English | Dzongkha Friday, November 15, 2019

Nazhoen Lamtoen sees increasing clients

Pema Tshewang, Thimphu
Jul 16, 2019

The Nazhoen Lamtoen Children’s Halfway Home in Thimphu has been seeing an increasing number of clients since its establishment in December last year. Nazhoen Lamtoen, a Civil Society Organization (CSO) established the facility to cater after-care services to children in difficult circumstances.

So far, they received 40 children, who came into conflict with the law.

The shelter home had successfully reunited 30 of them with their parents and relatives with the help of the National Commission for Women and Children (NCWC).

“We conduct thorough follow up whether the child has been taken good care or whether he or she is getting a good education. Most the children are reunited back as children are the best with their parents and guardian not in the shelter,” Thinley Tobgyel, the Executive Director of  Nazhoen Lamtoen, said.

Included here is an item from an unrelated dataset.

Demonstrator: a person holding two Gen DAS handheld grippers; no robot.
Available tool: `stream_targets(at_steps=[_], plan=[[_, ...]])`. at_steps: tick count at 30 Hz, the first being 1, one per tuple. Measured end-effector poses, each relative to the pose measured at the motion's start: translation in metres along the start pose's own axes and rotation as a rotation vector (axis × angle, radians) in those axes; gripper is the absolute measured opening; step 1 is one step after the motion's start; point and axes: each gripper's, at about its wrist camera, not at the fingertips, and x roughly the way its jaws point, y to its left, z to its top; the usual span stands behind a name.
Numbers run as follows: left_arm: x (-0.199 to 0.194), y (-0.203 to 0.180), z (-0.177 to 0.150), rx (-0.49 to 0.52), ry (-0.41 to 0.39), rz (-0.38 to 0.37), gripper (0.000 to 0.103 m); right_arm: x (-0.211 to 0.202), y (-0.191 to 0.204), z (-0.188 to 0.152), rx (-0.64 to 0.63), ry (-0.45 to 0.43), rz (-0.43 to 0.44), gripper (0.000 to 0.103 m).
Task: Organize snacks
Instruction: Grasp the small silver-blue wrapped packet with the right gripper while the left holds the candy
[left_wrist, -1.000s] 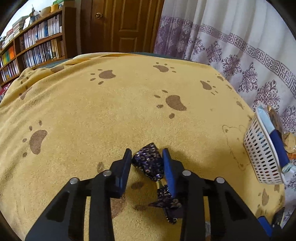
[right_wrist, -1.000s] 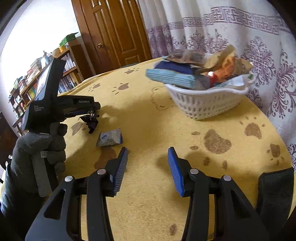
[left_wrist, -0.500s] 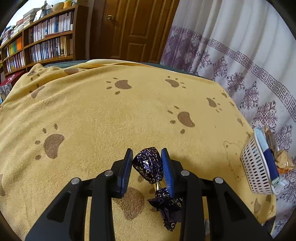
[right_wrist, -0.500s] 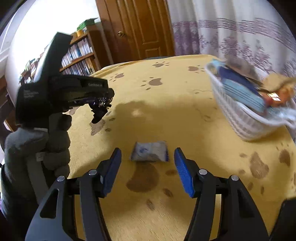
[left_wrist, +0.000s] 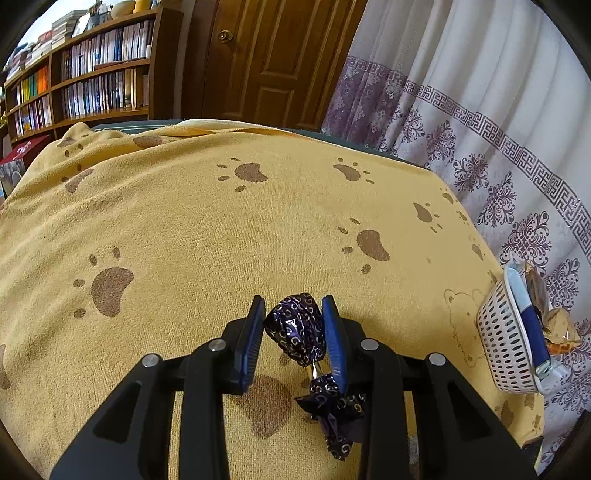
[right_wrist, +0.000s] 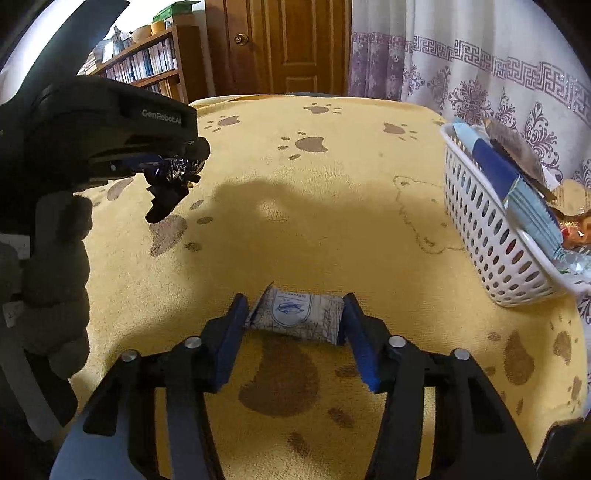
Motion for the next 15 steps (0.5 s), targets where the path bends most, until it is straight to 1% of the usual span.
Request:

However, there are a few who have been with the centre since its establishment.

At present, the 20-bedded centre is looking after 10 children aged between 5 years and 18 years. One of them is differently-abled while the rest are enrolled in schools in Thimphu and Wangdue Phodrang.

Most clients at the Halfway Home are received through the NCWC, Royal Bhutan Police and Nazhoen Lamtoen’s volunteers. Looking into their family backgrounds, the centre says in most occasions, their parents are either divorced, alcoholics or into substance abuse.

“For example, if the parents have some alcoholism or substance problem, then we address to treat their addiction in the first place. After treatment, we help them to establish some micro-business to sustain themselves. Once the business starts generating income, then the parents are ready to take care of their children,” Thinley Tobgyel added.

While Nazhoen Lamtoen works towards reuniting the children with their parents, during their stay at the centre, the children are provided with opportunities to enhance their self-esteem and develop life skills.

Chapter 12 of the Child Care Protection Act of Bhutan 2011 states that a child in conflict with the law may undergo a diversion program without undergoing court proceeding if the alleged offence committed by the child is not of a serious nature.  A diversion means alternative measures for dealing with a child in conflict with law other than a judicial proceeding.

Save The Children Bhutan, Helvetas and Opening Your Heart to Bhutan are the centre’s main financial supporters.